I would take the filter back to the LFS. There is no reason why the newer model of Whisper should be making much of a noise, other than a gentle splash on the water surface.


----------



## Little-Fizz (Aug 19, 2007)

Ah, sounds like my new topfin filter. *extremely quiet* Hah, yeah right :roll: I would go with a HOB, like a marineland penguin. By far my favorite filter besides a canister. They are really quiet and really good, if you only have a 20 gallon then theres really no need for a canister filter. If your going for macho filtration then just get a penguin 200 or something.


----------



## Flashygrrl (Jan 18, 2008)

Ugh...the older Whispers almost never rattle but these new ones are crap.

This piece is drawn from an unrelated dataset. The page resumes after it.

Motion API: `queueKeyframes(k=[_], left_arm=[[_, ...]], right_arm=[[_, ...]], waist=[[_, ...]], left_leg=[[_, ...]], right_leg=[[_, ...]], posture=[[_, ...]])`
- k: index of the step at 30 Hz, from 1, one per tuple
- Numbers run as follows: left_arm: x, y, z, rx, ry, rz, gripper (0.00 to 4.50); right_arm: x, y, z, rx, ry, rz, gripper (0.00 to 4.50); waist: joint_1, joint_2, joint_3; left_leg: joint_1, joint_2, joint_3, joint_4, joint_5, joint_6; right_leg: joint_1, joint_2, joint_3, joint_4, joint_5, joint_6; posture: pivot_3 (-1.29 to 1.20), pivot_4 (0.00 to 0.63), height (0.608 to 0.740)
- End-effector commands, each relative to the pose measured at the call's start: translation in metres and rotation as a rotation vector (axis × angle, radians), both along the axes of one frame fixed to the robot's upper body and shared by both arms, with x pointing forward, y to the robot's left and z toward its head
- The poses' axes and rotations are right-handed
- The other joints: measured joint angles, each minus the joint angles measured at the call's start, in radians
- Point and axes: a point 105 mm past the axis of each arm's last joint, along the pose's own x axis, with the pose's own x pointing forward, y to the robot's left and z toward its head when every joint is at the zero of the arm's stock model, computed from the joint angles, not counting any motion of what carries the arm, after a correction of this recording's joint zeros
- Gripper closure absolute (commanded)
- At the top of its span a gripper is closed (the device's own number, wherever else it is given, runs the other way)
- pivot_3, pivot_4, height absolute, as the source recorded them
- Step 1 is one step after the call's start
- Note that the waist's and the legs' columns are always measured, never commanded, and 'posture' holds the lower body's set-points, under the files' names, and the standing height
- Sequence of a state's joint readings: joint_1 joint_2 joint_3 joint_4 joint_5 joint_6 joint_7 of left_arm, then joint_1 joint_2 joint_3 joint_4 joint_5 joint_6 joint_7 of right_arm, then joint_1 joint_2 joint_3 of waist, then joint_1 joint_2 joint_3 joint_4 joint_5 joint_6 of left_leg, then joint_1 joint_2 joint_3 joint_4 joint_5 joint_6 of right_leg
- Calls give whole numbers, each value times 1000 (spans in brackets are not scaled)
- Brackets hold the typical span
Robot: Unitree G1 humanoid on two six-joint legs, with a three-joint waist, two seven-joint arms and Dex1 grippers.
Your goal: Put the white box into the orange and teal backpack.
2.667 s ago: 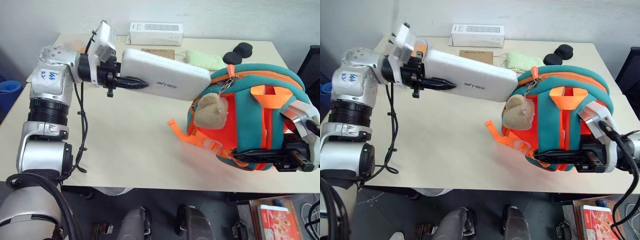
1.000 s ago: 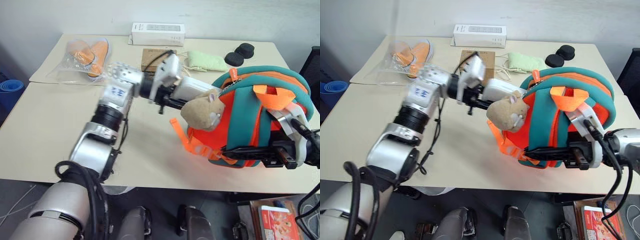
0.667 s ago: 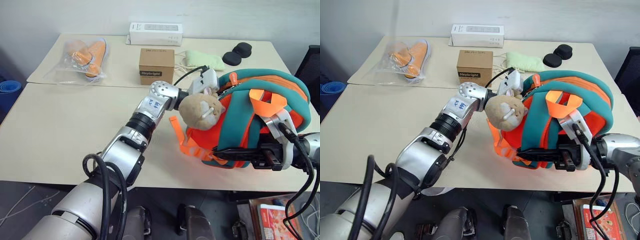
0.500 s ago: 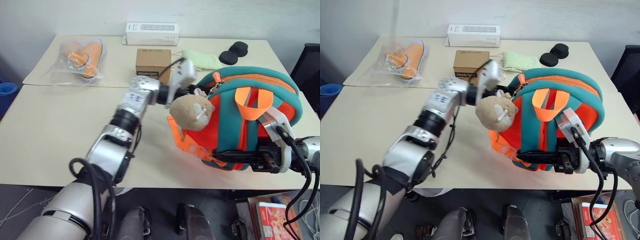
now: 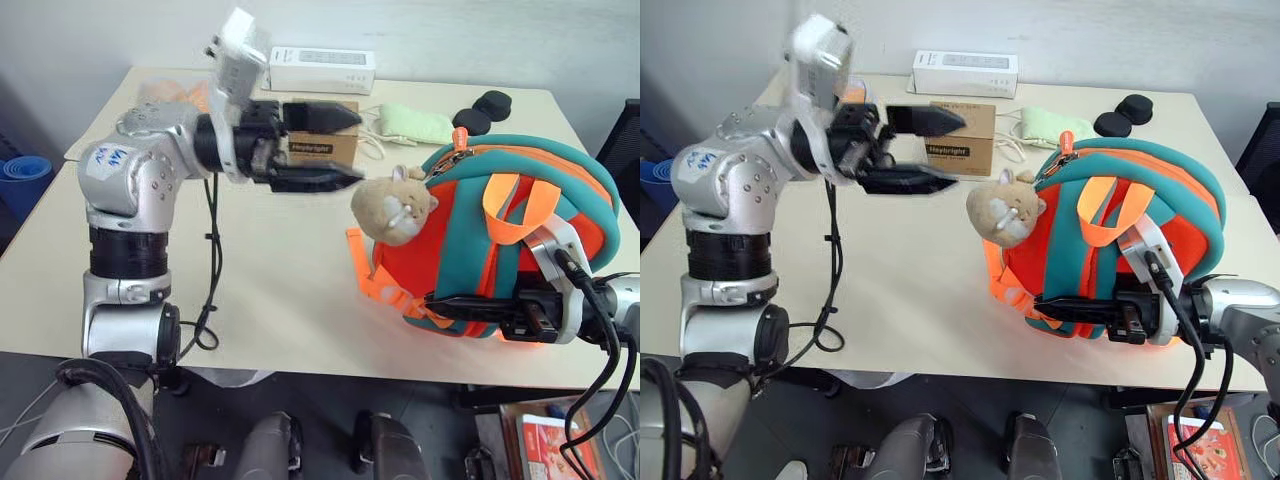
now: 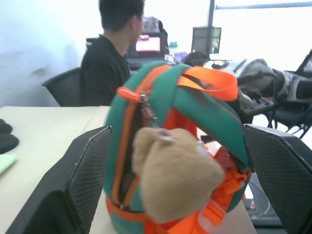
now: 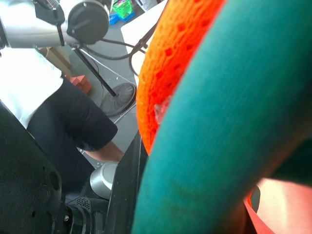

If you're looking for something with adjustable flow, get an AquaClear. If not, get a Penguin.


----------



## luisev (Sep 2, 2008)

Thanks everyone... I took the filter out and took it all apart. I don't see any reason for the noise, so I called my local store and they won't do anything for me as it was installed in the tank and "used". I asked how it would be possible to know if there was an issue with the filter without using it and they told me there nothing they could do. 

So the hunt began... I started looking for an older Whisper. After a quick search on eBay I purchased a brand new Whisper Power 40 for $18. Once it arrives I'll let everyone know which one makes less noise.

Are these filters enough for my 20? I never had such a small tank and as I stated before in my 55 I had a fluval as well as the Power 60.


----------



## Flashygrrl (Jan 18, 2008)

The 40 should be enough. You could always back it up with a sponge filter if you wanted to (and to give yourself a secondary filtration method).


----------



## Pasfur (Mar 29, 2008)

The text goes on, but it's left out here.